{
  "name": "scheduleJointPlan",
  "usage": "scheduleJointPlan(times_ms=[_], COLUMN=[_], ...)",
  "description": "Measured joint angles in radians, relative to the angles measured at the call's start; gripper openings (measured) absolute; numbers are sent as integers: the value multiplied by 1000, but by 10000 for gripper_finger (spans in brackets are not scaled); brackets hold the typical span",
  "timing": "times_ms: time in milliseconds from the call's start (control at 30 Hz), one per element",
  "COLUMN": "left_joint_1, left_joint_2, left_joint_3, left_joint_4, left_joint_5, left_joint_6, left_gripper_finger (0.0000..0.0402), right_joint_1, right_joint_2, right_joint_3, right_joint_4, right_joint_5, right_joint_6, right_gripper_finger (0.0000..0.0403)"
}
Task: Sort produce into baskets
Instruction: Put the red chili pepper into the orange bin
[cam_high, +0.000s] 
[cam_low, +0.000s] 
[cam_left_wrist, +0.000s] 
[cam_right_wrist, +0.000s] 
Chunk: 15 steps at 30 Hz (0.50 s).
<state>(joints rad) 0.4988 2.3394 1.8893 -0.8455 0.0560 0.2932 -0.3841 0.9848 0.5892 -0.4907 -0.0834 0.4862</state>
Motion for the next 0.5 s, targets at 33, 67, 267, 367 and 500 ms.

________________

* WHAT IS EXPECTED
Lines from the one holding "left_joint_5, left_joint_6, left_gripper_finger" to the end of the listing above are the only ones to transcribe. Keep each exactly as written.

* TASK OUTPUT
  "COLUMN": "left_joint_1, left_joint_2, left_joint_3, left_joint_4, left_joint_5, left_joint_6, left_gripper_finger (0.0000..0.0402), right_joint_1, right_joint_2, right_joint_3, right_joint_4, right_joint_5, right_joint_6, right_gripper_finger (0.0000..0.0403)"
}
Task: Sort produce into baskets
Instruction: Put the red chili pepper into the orange bin
[cam_high, +0.000s] 
[cam_low, +0.000s] 
[cam_left_wrist, +0.000s] 
[cam_right_wrist, +0.000s] 
Chunk: 15 steps at 30 Hz (0.50 s).
<state>(joints rad) 0.4988 2.3394 1.8893 -0.8455 0.0560 0.2932 -0.3841 0.9848 0.5892 -0.4907 -0.0834 0.4862</state>
Motion for the next 0.5 s, targets at 33, 67, 267, 367 and 500 ms.

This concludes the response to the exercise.